The magnifying glass continues to edge in closer on Nate Parker as the public release of his film Birth of a Nation gets nearer. Speaking of such, the sister of Nate Parker's now deceased rape accuser is speaking out, and this time, she's calling out Parker for exploiting her sister and is even dragging his co-star Gabrielle Union into the mix. Meanwhile, Parker is making it clear that he doesn't feel guilty for what transpired.
In a guest column she penned for Variety, Parker's accuser's sister detailed the trauma her sister would feel if she were alive, knowing that the actor and his college roommate who also violated her at the time of the incident were successfully promoting this project, highlighting one particular angle.
"I can only imagine the pain she would be experiencing now to see Nate Parker promoting his new movie, The Birth of a Nation, which he wrote with Celestin," she wrote. "As her sister, the thing that pains me most of all is that in retelling the story of the Nat Turner slave revolt, they invented a rape scene. The rape of Turner's wife is used as a reason to justify Turner's rebellion... I find it creepy and perverse that Parker and Celestin would put a fictional rape at the center of their film, and that Parker would portray himself as a hero avenging that rape."
She even touched on Gabrielle Union's piece defending the film, saying, "I have read the piece by Gabrielle Union, a rape survivor who co-stars in the film, in which she argues that the film should be used as an opportunity to reflect on sexual violence. That would allow my sister to be exploited all over again, and it sickens me."
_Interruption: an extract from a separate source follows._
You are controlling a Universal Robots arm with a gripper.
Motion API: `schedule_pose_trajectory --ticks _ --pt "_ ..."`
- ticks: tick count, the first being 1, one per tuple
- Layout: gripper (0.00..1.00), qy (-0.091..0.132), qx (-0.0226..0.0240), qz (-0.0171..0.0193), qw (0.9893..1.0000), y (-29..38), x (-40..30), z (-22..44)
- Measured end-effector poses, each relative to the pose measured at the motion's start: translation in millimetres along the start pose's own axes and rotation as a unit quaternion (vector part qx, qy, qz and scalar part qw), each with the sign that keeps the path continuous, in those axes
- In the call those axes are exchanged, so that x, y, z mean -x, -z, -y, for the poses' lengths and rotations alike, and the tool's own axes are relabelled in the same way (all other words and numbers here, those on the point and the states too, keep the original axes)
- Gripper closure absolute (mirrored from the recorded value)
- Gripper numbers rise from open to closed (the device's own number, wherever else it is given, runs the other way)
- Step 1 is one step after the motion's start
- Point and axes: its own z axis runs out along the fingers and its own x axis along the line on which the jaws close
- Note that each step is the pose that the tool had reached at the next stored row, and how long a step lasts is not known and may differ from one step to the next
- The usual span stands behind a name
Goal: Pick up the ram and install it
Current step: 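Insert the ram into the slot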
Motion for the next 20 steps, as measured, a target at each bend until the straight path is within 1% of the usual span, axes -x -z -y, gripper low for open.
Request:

In the midst of all the controversy, Nate Parker sat down for an interview with Deadline and touched on the hot topic, making a very brave revelation.
When asked if he feels guilty about anything that happened that night, he simply said, "I don't feel guilty."
"I was falsely accused... I went to court... I was vindicated," he continued. "I feel terrible that this woman isn't here. Her family had to deal with that, but as I sit here, an apology is — no."
When it comes to his morality being questioned, he had a little more to say.
"As a Christian man? Just being in that situation, yeah, sure," he said. "I'm 36 years old right now, and my faith is very important to me. So looking back through that lens, I definitely feel like it's not the lens that I had when I was 19."